The research staff performed venepuncture to obtain about 1 mL of peripheral venous blood sample per participant (this was increased to 3 mL of blood for visit 2 as we later amended the study to allow us to accrue a specimen repository for future research). For the point-of-care test, a dropper was utilized to add one drop of whole blood to the appropriate well in the test cassette, which is a lateral flow assay, and subsequently one to two drops of buffer provided in the test package were added to the separate designated well as per the package insert instructions. Although the test reports SARS-CoV-2 anti-Spike IgG and IgM results as early as 2 min, the results were uniformly interpreted at 15 min as per the package insert guidelines by research staff, who interpreted and documented these SARS-CoV-2 immunogenicity results onto paper files.
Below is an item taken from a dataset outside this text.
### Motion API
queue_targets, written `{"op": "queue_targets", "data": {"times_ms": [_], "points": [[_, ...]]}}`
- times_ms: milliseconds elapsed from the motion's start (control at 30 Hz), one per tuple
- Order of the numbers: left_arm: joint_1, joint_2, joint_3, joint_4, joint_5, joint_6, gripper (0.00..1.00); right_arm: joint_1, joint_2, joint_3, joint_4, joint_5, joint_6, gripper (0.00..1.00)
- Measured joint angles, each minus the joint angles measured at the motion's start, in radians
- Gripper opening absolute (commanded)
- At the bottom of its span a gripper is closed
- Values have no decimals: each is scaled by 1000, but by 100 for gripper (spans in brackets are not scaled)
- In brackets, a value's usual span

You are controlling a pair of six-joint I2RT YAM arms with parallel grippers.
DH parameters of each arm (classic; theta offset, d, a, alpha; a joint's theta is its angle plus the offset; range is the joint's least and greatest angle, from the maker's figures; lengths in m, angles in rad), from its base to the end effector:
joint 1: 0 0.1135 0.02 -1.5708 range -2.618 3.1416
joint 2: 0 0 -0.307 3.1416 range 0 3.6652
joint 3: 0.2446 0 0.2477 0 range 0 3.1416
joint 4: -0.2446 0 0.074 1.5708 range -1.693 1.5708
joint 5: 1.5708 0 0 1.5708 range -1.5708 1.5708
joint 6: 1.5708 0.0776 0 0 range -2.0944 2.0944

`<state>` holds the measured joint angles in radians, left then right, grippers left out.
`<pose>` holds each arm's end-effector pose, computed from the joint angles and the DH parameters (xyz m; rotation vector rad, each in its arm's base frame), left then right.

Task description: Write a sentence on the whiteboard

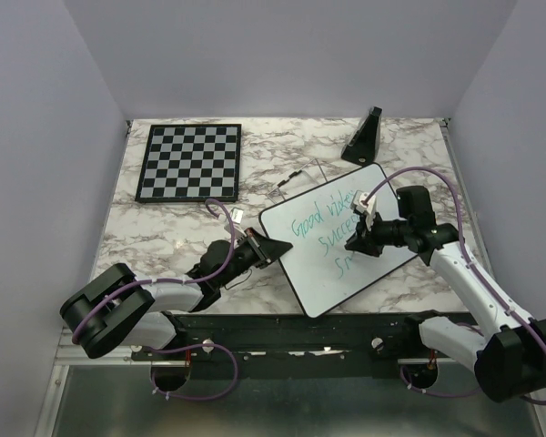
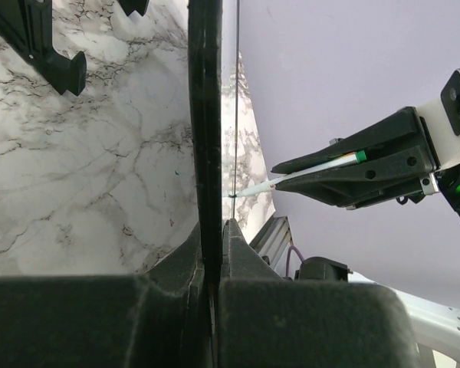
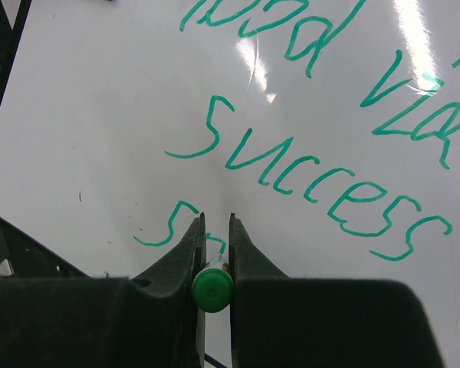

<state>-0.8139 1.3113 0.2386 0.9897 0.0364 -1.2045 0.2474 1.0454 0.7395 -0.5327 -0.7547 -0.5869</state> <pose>0.1763 -0.1908 0.2152 -0.3386 1.8764 -1.5034 0.1814 0.1006 0.2668 -1.2025 1.8846 0.7203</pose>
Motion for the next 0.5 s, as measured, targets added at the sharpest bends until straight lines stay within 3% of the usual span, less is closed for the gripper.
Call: {"op": "queue_targets", "data": {"times_ms": [500], "points": [[0,0,-1,0,0,0,0,-1,23,15,-114,-24,-77,1]]}}
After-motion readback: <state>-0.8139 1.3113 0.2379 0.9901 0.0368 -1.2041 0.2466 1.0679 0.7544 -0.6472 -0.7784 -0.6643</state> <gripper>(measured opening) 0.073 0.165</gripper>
Where test results were difficult to interpret by a single member of the research staff, one to two additional research staff adjudicated the result.

Data Collection

Medical record review (Epic electronic medical record; Epic Systems Corporation, Verona, Wisconsin, USA) was conducted to obtain patient demographics (age, sex, race/ethnicity), body mass index, medical history including prior COVID-19 diagnosis, medical comorbidities [cancer (i.e. active cancer or actively receiving chemotherapy) or other immunosuppressive condition (i.e. transplant recipient, chronic use of immunosuppressant medication), diabetes mellitus, cardiovascular disease (i.e. coronary artery disease, myocardial infarction, stroke and peripheral vascular disease), lung disease (i.e. chronic obstructive pulmonary disease, asthma, interstitial lung disease), advanced liver disease, chronic kidney disease of any stage], self-reported substance use, years since HIV diagnosis, HIV antiretroviral therapy (ART) regimen and other laboratory data, such as most recent CD4 count and HIV viral load. Results of immunogenicity testing (Table 1) were entered into each patients' unique study folders and all data obtained were subsequently transferred to a deidentified Microsoft Excel (v.16.39) database.

Statistical Analysis

Descriptive statistics were utilized to report patient demographics and clinical characteristics stratified by presence or absence of anti-Spike IgG response. Bivariate and multivariate analyses estimating the association between predictor variables and having a positive IgG response after the first dose were performed using Poisson regression with robust standard errors, given Poisson regression is usually used to estimate incidence rate ratios and the modified version (with robust standard errors) allows us to estimate relative risk ratios.[12] The final multivariate model included predictors with a p-value < 0.2 in the bivariate analyses. All analyses used two-sided tests with α = 0.05. Analyses were performed using Stata v.16.1 (StataCorp, College Station, TX, USA). Given that all but one subject did not seroconvert after the two doses, predictors of seroconversion after the second dose were not assessed.

Ethical Approval

This study received Human Investigations Committee approval from Yale. Participation was allowed only after informed consent was provided without coercion of any form. Small stipends were provided to each participant during each visit.